Attenzione poi al cibo, prima causa di problemi di salute all’estero. In Italia siamo abituati a mangiare qualsiasi cosa perché, anche quando compriamo un pasto al supermercato, siamo comunque certi della sua provenienza. All’estero, soprattutto nei posti più esotici del mondo, è sicuramente più difficile reperire prodotti controllati e quindi, spesso, i turisti si ritrovano a combattere con problemi di digestione di diversa entità. Mentre gli antibiotici sono generalmente a portata di mano quasi ovunque, i medicinali che curano problemi più specifici – febbre, dolori allo stomaco, tosse etc. – è sempre meglio portarseli da casa perché spesso quelli locali non sono altrettanto efficaci rispetto ai soliti.

In più, è sempre più comune incontrare turisti che, con lo scopo di immergersi completamente nell’esperienza del luogo dove hanno deciso di trascorrere le vacanze, arrivano preparati sapendo già qualche parola della lingua straniera. Questo permette sicuramente di evitare spiacevoli disguidi, soprattutto in quei paesi dove l’inglese non è la prima lingua parlata; comunicare discretamente può essere uno strumento in più per integrarsi completamente con il luogo circostante, per capire la cultura e il modo di vivere del popolo che ci ospita. Conoscere, per esempio, il modo di salutare e le usanze di buona maniera delle persone locali facilita la vita, evitando spiacevoli e inutili equivoci. È quindi utile conoscere anche eventuali tabù e divieti alimentari come, per esempio, quello sugli alcolici per strada negli Stati Uniti, quello sulla carne di maiale nei paesi musulmani o carne di vitello in India, o quello che riguarda aglio e cipolla, se mai vi capitasse di mangiare con un monaco buddista.

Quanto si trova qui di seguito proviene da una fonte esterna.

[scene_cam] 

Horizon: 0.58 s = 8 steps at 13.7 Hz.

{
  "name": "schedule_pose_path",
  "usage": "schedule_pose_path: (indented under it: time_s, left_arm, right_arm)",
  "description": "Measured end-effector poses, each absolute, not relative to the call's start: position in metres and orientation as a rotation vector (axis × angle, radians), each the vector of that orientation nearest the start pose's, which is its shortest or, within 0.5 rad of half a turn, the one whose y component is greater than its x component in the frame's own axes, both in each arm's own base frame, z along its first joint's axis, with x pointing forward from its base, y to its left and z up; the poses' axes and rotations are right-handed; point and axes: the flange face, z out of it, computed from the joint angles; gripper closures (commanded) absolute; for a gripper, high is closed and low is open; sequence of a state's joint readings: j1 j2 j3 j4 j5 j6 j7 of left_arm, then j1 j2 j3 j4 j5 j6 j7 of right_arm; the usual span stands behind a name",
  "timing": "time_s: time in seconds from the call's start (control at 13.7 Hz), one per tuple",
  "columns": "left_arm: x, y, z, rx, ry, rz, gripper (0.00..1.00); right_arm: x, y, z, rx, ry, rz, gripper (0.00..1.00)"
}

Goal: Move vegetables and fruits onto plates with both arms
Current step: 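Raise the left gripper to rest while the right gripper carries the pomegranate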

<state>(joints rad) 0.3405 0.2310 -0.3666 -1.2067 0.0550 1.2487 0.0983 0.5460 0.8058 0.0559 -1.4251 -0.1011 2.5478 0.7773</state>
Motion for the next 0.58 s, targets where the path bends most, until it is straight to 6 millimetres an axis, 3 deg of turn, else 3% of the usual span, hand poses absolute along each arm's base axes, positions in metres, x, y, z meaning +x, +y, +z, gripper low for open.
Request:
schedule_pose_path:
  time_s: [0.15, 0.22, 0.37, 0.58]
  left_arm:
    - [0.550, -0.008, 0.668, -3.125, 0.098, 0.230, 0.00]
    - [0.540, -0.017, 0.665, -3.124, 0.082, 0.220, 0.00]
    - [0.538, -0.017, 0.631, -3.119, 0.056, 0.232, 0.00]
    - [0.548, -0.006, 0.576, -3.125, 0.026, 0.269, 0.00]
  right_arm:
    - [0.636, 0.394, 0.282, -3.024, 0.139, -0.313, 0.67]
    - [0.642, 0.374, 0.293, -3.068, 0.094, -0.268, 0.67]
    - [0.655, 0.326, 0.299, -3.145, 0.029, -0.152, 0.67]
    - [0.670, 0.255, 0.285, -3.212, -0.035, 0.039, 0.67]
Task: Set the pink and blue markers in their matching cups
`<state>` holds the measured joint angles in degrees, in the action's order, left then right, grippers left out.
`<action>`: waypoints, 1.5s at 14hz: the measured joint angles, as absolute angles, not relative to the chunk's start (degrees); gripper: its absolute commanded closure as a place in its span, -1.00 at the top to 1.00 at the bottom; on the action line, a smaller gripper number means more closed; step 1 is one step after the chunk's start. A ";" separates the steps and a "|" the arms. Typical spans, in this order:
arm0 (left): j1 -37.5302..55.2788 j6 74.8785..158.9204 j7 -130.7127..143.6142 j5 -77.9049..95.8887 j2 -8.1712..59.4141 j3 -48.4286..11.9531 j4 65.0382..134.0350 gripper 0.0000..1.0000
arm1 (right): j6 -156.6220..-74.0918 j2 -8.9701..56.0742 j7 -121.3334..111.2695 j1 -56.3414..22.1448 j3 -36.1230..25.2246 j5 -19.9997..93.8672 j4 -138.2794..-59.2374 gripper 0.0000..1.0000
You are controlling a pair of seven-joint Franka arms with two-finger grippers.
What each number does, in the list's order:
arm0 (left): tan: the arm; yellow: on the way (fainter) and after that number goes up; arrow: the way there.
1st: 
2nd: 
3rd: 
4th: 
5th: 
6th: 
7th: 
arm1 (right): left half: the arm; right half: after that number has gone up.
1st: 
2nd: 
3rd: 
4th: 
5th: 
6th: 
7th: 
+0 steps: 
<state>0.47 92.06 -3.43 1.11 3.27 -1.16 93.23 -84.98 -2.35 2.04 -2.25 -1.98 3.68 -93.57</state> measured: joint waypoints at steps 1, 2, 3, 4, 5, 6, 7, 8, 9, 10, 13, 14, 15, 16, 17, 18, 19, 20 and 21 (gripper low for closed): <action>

Ultima accortezza prima della partenza riguarda i documenti del viaggio, che è sempre meglio stampare; lo smartphone, infatti, quando più ci serve potrebbe essere scarico. Altra buona operazione è quella di controllare le tariffe telefoniche dall’estero del vostro operatore, assicurandoci di avere qualche giga in più di traffico dati nel caso servisse attivare il gps per trovare una strada o un luogo da visitare.

In ultimo, per non farsi prendere alla sprovvista da disordini politici, eventi atmosferici di grande portata come, per esempio, gli uragani, e stati di emergenza di qualsiasi tipo, è possibile tenersi aggiornati sul sito della Farnesina e, registrandosi sul sito dovesiamonelmondo.it si può ricevere un messaggio in caso di emergenza.